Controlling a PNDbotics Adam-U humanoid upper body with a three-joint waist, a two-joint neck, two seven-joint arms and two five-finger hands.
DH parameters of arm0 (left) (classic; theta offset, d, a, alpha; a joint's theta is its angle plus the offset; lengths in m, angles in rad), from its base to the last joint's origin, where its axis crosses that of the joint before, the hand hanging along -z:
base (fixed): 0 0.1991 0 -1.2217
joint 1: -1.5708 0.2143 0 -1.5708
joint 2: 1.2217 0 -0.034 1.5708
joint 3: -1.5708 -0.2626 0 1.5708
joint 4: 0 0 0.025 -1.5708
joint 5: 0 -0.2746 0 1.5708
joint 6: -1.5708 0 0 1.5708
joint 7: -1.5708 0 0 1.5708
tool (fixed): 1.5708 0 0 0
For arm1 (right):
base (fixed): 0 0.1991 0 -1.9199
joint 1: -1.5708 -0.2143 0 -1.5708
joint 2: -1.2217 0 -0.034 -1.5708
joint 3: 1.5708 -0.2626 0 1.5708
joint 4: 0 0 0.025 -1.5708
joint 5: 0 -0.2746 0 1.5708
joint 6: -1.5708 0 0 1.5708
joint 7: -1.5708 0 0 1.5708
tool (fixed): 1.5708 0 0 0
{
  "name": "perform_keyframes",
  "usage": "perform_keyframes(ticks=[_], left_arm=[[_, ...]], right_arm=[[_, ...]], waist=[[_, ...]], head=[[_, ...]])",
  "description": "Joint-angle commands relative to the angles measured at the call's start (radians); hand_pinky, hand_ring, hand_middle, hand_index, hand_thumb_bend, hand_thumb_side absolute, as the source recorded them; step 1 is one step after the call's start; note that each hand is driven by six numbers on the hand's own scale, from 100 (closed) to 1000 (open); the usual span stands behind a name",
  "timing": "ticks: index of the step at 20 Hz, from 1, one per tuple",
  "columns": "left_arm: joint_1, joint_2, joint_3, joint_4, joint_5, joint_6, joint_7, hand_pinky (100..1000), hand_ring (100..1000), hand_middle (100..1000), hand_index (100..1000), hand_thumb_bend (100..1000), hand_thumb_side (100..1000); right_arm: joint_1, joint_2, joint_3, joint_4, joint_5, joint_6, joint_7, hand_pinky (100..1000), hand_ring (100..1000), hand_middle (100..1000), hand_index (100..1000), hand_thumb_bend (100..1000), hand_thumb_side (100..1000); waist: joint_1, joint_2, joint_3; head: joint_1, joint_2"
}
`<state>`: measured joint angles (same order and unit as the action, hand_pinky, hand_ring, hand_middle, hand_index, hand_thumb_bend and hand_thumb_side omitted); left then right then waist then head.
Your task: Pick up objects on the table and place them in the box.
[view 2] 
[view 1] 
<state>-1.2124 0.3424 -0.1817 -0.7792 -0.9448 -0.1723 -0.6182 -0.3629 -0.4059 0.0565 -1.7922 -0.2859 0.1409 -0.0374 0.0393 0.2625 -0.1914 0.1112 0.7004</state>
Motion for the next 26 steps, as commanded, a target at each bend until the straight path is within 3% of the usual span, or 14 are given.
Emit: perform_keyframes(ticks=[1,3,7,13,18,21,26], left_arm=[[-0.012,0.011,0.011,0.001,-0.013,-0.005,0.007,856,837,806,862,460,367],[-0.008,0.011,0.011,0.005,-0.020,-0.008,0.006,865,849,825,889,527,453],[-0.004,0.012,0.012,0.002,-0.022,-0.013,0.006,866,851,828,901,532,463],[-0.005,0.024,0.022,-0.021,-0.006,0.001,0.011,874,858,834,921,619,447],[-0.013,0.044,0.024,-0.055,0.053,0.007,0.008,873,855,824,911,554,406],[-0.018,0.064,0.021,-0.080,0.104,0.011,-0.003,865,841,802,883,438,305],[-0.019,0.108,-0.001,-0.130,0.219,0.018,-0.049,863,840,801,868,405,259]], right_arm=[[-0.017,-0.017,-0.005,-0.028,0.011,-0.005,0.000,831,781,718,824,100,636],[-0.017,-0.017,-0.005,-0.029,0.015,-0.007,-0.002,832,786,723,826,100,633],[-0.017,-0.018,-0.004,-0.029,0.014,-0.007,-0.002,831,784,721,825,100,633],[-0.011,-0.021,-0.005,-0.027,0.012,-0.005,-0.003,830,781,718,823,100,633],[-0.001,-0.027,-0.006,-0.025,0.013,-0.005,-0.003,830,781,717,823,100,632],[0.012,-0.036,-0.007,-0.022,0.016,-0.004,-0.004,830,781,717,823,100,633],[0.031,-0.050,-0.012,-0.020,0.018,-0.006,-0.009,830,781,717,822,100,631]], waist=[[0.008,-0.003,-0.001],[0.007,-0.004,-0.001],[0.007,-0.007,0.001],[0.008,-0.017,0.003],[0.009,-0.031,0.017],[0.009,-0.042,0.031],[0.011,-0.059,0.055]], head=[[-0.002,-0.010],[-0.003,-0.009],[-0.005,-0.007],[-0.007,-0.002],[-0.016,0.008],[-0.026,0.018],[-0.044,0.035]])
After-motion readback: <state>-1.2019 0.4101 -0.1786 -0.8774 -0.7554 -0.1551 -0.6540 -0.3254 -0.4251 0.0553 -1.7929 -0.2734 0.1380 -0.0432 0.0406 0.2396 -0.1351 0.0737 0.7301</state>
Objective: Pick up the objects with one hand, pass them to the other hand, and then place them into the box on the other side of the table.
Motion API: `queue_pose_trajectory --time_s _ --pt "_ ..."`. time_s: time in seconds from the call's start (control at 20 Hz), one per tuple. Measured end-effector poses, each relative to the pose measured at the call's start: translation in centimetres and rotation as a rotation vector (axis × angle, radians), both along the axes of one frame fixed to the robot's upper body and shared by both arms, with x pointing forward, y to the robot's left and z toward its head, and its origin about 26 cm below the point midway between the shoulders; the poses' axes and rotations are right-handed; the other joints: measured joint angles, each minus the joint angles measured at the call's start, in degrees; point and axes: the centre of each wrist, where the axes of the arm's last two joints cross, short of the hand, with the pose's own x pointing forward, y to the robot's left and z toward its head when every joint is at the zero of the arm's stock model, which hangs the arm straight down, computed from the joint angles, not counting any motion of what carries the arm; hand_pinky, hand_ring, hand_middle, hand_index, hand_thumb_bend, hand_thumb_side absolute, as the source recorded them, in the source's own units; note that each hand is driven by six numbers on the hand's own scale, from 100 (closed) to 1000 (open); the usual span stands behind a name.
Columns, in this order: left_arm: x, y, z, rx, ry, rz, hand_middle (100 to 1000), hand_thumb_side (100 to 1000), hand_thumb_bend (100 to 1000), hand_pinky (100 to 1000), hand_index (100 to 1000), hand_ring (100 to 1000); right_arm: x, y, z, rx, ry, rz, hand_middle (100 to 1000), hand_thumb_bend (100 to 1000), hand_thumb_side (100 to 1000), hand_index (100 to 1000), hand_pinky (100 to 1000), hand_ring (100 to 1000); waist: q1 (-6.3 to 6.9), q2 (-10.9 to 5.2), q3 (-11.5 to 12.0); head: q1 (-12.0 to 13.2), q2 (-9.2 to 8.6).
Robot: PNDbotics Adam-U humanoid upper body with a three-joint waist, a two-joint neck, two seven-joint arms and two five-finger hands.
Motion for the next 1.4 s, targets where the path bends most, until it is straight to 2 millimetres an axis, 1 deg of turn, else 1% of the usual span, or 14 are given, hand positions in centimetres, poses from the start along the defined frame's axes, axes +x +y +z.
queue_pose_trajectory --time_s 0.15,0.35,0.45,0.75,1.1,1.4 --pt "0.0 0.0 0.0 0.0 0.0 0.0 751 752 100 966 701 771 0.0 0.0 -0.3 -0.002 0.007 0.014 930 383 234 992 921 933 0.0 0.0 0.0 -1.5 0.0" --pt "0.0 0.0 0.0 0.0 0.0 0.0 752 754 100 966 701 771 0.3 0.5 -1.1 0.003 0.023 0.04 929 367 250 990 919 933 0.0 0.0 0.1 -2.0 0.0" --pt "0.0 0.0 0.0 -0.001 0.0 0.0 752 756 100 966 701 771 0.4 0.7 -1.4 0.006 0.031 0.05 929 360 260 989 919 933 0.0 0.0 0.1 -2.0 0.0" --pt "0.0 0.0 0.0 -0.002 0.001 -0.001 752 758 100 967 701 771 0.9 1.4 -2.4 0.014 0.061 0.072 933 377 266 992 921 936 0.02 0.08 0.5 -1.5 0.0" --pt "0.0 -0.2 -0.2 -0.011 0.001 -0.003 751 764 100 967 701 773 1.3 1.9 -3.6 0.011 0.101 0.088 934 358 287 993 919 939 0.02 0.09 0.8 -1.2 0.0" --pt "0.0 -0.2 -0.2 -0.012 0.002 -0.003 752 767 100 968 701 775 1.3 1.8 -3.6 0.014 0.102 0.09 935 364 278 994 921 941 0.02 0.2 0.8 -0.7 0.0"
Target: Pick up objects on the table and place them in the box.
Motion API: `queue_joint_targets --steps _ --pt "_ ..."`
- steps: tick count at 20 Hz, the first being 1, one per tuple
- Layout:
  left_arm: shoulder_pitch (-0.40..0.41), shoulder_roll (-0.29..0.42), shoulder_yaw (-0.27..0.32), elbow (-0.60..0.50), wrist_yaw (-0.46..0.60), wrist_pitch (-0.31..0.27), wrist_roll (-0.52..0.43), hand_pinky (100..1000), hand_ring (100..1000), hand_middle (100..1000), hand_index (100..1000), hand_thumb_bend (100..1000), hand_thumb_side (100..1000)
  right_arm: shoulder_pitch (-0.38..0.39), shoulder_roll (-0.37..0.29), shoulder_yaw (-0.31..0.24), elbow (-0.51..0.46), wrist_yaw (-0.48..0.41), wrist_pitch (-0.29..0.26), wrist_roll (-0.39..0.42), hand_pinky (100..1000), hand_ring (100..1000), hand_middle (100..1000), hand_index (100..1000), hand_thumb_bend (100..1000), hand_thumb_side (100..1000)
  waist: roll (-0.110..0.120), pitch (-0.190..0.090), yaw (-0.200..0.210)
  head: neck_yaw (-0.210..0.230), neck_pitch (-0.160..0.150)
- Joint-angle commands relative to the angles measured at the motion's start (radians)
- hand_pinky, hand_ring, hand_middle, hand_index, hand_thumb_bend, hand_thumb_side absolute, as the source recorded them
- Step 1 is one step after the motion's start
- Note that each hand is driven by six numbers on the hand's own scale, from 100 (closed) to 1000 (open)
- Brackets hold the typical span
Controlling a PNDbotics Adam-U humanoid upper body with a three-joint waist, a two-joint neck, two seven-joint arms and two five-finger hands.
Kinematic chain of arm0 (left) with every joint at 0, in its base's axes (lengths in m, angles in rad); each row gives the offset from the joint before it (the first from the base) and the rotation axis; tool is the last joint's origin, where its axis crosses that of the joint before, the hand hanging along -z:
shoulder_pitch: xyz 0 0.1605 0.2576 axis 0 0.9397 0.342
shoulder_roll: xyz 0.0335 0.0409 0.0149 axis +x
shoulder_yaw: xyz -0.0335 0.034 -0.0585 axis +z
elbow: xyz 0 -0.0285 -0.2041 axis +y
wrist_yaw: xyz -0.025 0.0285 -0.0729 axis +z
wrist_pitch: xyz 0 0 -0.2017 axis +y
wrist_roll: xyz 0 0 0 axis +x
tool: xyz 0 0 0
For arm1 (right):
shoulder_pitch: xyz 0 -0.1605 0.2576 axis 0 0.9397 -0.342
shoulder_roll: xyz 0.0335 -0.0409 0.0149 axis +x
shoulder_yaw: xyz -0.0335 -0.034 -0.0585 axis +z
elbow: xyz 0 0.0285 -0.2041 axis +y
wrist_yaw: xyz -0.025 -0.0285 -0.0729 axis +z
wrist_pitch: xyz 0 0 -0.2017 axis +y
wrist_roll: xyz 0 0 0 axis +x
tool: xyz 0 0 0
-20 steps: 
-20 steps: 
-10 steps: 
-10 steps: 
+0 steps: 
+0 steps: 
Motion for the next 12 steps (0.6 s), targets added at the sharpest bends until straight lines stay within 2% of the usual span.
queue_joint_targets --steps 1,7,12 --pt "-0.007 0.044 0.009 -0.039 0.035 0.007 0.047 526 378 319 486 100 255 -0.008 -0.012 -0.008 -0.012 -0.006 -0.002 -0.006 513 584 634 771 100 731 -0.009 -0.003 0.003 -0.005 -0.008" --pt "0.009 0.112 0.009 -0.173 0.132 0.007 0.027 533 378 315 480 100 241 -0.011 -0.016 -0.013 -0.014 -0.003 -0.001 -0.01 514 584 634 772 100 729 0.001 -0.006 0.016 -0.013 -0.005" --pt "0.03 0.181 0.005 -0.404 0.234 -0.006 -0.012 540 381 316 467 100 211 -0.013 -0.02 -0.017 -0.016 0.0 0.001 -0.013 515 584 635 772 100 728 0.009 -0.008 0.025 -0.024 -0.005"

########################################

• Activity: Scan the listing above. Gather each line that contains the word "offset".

• Response to the task:
DH parameters of arm0 (left) (classic; theta offset, d, a, alpha; a joint's theta is its angle plus the offset; lengths in m, angles in rad), from its base to the last joint's origin, where its axis crosses that of the joint before, the hand hanging along -z:
Kinematic chain of arm0 (left) with every joint at 0, in its base's axes (lengths in m, angles in rad); each row gives the offset from the joint before it (the first from the base) and the rotation axis; tool is the last joint's origin, where its axis crosses that of the joint before, the hand hanging along -z:

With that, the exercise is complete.